> ABOUT THIS EXERCISE
Give back an exact copy of the listing that follows, without the pictures.

> SUPPLIED DATA
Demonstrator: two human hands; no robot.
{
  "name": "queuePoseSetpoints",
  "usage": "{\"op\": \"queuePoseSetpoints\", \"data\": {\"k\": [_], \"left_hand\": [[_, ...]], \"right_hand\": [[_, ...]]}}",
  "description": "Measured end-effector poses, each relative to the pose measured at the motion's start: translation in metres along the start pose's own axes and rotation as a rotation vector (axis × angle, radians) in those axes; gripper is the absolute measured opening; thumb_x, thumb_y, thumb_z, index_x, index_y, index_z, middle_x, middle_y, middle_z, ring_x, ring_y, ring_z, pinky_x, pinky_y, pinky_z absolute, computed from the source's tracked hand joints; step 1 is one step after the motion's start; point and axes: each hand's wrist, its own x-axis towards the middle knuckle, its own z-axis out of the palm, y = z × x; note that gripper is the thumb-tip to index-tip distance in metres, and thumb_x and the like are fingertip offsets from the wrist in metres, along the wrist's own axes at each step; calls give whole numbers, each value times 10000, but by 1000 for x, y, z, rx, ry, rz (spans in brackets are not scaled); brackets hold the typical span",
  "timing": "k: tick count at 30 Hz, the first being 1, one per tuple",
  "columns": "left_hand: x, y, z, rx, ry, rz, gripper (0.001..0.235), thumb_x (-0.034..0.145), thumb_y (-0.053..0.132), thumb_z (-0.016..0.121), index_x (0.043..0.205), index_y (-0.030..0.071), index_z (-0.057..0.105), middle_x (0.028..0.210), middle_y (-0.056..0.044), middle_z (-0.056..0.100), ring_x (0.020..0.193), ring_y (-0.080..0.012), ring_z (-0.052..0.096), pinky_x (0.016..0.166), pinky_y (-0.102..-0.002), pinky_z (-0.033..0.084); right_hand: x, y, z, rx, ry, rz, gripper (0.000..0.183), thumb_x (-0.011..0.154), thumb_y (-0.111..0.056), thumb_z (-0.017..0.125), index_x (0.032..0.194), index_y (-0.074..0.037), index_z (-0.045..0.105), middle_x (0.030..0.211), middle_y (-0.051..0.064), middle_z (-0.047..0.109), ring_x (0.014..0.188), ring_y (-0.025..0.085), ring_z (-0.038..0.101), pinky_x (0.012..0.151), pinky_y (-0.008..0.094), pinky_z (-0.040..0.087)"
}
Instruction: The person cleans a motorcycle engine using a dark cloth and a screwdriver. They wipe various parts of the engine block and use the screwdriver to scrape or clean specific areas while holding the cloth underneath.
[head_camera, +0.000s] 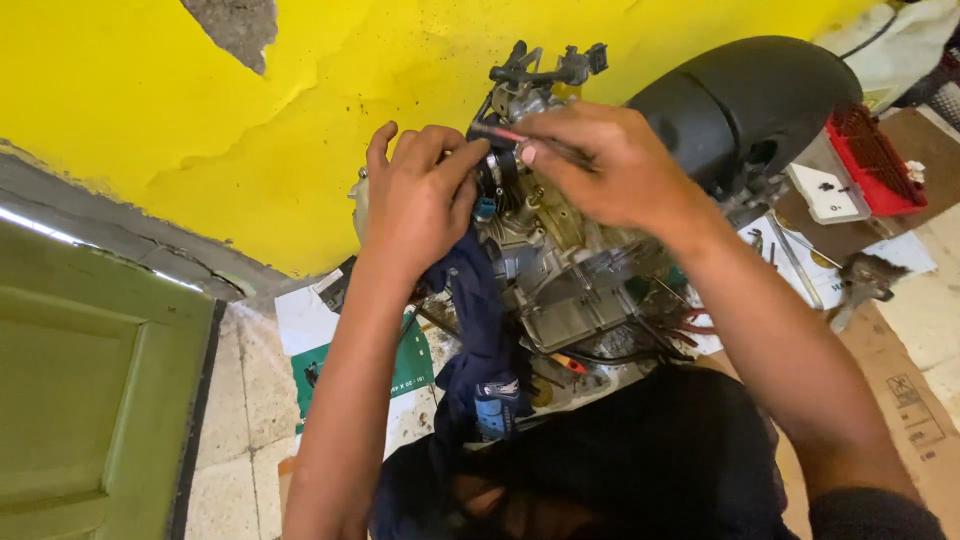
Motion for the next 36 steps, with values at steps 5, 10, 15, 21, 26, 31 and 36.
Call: {"op": "queuePoseSetpoints", "data": {"k": [5, 10, 15, 21, 26, 31, 36], "left_hand": [[0, -9, -6, 55, -170, 123, 368, 749, 25, 730, 1068, 207, 714, 1156, 80, 624, 1139, -264, 493, 862, -466, 228], [-11, -13, 2, -64, -129, 61, 358, 861, -2, 637, 1140, 224, 635, 1272, 67, 612, 1284, -290, 497, 994, -471, 179], [-9, -11, 2, -22, -149, 55, 382, 859, 56, 621, 1218, 186, 630, 1319, 25, 570, 1318, -309, 444, 980, -496, 206], [-7, -6, -1, 0, -157, 38, 319, 898, 148, 592, 1213, 191, 610, 1322, 30, 539, 1322, -321, 406, 989, -510, 223], [-9, -10, 2, -3, -173, 37, 309, 928, 186, 649, 1237, 199, 641, 1325, 61, 566, 1326, -311, 402, 999, -534, 209], [-9, -7, -1, 6, -172, 38, 297, 963, 171, 678, 1254, 191, 626, 1324, 57, 574, 1344, -328, 403, 1020, -546, 191], [-6, -9, 2, -32, -137, 17, 252, 945, 185, 717, 1194, 185, 682, 1292, 43, 614, 1302, -306, 453, 1032, -504, 168]], "right_hand": [[23, 30, -19, -328, -243, -202, 286, 981, -287, 578, 1096, -77, 736, 717, 42, 582, 609, 188, 535, 375, 306, 385], [45, 21, -26, -583, -519, -285, 268, 946, -377, 578, 1084, -209, 734, 802, -28, 648, 595, 206, 624, 348, 369, 441], [59, 39, -25, -468, -693, -191, 352, 918, -396, 568, 1185, -189, 669, 1018, -7, 665, 842, 216, 656, 679, 426, 536], [111, -2, -22, -873, -810, -437, 211, 923, -468, 524, 961, -346, 692, 844, -22, 588, 855, 231, 629, 648, 440, 421], [94, 16, -16, -926, -527, -802, 262, 923, -485, 584, 783, -293, 694, 800, -48, 589, 783, 221, 650, 603, 452, 437], [69, 26, -20, -1007, -293, -849, 205, 953, -527, 580, 910, -354, 680, 777, -103, 532, 762, 159, 629, 644, 362, 429], [31, 31, -11, -981, -302, -577, 298, 929, -518, 599, 1111, -304, 696, 913, -69, 676, 770, 146, 677, 623, 319, 494]]}}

> EXERCISE ANSWER
Demonstrator: two human hands; no robot.
{
  "name": "queuePoseSetpoints",
  "usage": "{\"op\": \"queuePoseSetpoints\", \"data\": {\"k\": [_], \"left_hand\": [[_, ...]], \"right_hand\": [[_, ...]]}}",
  "description": "Measured end-effector poses, each relative to the pose measured at the motion's start: translation in metres along the start pose's own axes and rotation as a rotation vector (axis × angle, radians) in those axes; gripper is the absolute measured opening; thumb_x, thumb_y, thumb_z, index_x, index_y, index_z, middle_x, middle_y, middle_z, ring_x, ring_y, ring_z, pinky_x, pinky_y, pinky_z absolute, computed from the source's tracked hand joints; step 1 is one step after the motion's start; point and axes: each hand's wrist, its own x-axis towards the middle knuckle, its own z-axis out of the palm, y = z × x; note that gripper is the thumb-tip to index-tip distance in metres, and thumb_x and the like are fingertip offsets from the wrist in metres, along the wrist's own axes at each step; calls give whole numbers, each value times 10000, but by 1000 for x, y, z, rx, ry, rz (spans in brackets are not scaled); brackets hold the typical span",
  "timing": "k: tick count at 30 Hz, the first being 1, one per tuple",
  "columns": "left_hand: x, y, z, rx, ry, rz, gripper (0.001..0.235), thumb_x (-0.034..0.145), thumb_y (-0.053..0.132), thumb_z (-0.016..0.121), index_x (0.043..0.205), index_y (-0.030..0.071), index_z (-0.057..0.105), middle_x (0.028..0.210), middle_y (-0.056..0.044), middle_z (-0.056..0.100), ring_x (0.020..0.193), ring_y (-0.080..0.012), ring_z (-0.052..0.096), pinky_x (0.016..0.166), pinky_y (-0.102..-0.002), pinky_z (-0.033..0.084); right_hand: x, y, z, rx, ry, rz, gripper (0.000..0.183), thumb_x (-0.011..0.154), thumb_y (-0.111..0.056), thumb_z (-0.017..0.125), index_x (0.032..0.194), index_y (-0.074..0.037), index_z (-0.045..0.105), middle_x (0.030..0.211), middle_y (-0.051..0.064), middle_z (-0.047..0.109), ring_x (0.014..0.188), ring_y (-0.025..0.085), ring_z (-0.038..0.101), pinky_x (0.012..0.151), pinky_y (-0.008..0.094), pinky_z (-0.040..0.087)"
}
Instruction: The person cleans a motorcycle engine using a dark cloth and a screwdriver. They wipe various parts of the engine block and use the screwdriver to scrape or clean specific areas while holding the cloth underneath.
[head_camera, +0.000s] 
Motion for the next 36 steps, with values at steps 5, 10, 15, 21, 26, 31 and 36.
Call: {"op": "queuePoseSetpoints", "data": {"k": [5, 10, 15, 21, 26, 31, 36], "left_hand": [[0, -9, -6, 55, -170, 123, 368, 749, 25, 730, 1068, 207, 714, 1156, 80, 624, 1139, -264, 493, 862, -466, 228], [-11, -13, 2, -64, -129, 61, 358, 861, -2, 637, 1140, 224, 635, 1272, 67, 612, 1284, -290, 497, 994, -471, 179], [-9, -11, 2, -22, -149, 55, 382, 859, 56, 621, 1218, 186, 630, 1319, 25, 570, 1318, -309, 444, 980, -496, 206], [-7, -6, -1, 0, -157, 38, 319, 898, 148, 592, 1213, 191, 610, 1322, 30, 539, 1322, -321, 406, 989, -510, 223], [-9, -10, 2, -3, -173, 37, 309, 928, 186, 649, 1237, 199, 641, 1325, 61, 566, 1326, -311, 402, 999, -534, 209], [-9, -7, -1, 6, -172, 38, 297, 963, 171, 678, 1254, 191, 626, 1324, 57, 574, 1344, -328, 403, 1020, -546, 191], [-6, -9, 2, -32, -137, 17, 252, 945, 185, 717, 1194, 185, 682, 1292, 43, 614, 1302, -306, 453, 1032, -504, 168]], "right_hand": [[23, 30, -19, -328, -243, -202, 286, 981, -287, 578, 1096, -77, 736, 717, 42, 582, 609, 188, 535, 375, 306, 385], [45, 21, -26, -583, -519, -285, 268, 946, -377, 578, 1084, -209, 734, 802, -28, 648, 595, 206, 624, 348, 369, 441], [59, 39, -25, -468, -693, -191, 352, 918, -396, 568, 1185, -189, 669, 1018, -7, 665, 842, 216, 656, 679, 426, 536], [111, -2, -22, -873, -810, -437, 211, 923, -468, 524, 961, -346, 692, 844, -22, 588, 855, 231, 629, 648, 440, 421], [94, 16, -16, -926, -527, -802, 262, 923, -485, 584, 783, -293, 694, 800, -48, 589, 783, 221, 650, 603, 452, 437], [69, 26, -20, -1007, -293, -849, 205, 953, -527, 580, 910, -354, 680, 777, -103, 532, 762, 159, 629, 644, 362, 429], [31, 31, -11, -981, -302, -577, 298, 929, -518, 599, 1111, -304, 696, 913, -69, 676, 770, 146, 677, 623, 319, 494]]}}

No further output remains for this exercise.